S12J Venture Capital the preserve of institutional investors
Moneyweb
Section 12J (S12J) Venture Capital Companies (VCC) have grown from relative obscurity to an attractive opportunity for investors and business ventures alike as tax rules have become lenient to support industry and the economy.
Funding remains one of the biggest challenges for startup businesses, and S12J of the Income Tax Act was introduced in 2009 to encourage financiers to invest in small businesses.
Jonty Sacks, director at financial firm Jaltech, says: “To date, there are over 100 VCCs registered with the South African Revenue Service under the S12J umbrella and the investor appetite for the investment vehicle is growing rapidly.”
What makes the S12J regime so alluring is the fact that most private investors have neither access to these types of investments, nor the expertise to gauge the opportunities, and hence the playing fields is often the preserve of institutional investors.
With S12J, high-net individuals or smaller groups can now reap similar rewards by getting in.
The upfront tax deduction is also a significant benefit for these VCC investors.
Alternative exchange ZAR X has geared up with Jaltech to start listing S12J VCCs.
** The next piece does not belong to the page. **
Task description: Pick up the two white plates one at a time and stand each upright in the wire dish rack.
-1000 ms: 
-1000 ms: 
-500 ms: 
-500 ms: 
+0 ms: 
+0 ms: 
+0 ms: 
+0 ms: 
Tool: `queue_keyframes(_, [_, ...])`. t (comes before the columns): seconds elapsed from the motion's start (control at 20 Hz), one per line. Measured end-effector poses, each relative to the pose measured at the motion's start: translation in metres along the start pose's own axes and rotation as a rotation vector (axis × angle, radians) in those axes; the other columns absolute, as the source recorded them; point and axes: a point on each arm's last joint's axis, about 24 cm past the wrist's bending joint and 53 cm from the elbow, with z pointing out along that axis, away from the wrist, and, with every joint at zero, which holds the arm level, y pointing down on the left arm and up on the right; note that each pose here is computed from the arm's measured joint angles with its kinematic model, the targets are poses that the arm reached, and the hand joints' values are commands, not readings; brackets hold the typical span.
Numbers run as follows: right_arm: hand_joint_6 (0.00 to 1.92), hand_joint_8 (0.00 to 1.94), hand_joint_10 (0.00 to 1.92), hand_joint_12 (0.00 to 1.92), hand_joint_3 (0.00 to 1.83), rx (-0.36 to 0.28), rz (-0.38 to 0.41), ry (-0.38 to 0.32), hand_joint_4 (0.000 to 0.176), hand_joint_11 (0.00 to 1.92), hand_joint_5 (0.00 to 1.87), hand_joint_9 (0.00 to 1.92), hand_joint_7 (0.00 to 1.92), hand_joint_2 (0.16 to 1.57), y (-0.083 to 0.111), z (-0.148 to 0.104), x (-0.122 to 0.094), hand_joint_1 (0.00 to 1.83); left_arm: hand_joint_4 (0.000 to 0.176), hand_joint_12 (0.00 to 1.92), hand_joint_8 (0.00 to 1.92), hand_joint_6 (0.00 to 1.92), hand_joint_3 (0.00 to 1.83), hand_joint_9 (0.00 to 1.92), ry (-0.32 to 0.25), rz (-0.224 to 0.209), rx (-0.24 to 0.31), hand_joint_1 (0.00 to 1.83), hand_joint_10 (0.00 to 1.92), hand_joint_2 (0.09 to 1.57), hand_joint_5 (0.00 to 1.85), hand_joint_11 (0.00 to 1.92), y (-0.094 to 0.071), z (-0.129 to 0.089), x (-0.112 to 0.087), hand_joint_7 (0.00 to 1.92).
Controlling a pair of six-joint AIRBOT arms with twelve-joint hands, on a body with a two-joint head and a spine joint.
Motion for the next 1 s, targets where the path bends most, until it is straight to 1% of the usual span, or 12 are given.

ZAR X chief executive Etienne Nel says the exchange is ideally positioned for the S12J market, because it imposes S12J-specific trading restrictions on a real-time basis.
“This means that VCCs have tight control over investor activity and can, therefore, maintain compliance,” says Nel. “Investors gain access to opportunities that are not otherwise available in the financial markets. Companies gain access to a pool of capital that would otherwise be unavailable. And the whole economy benefits.
Due to regulation and the structural funding imbalance between the capital market and the collective investment schemes industry, asset managers are in effect restricted to investing in securities with large market capitalisation.
It is therefore difficult for innovative small- and medium-sized companies to raise capital from asset managers. They need direct access to retail investors or bespoke asset managers who can invest in smaller companies. Only severe disruption will return the financial markets to any sense of reality and social relevance.
“Now ZAR X will open up an entirely new investment market that will open up portals to institutional funders, who usually have very specific investment mandates,” says Sacks.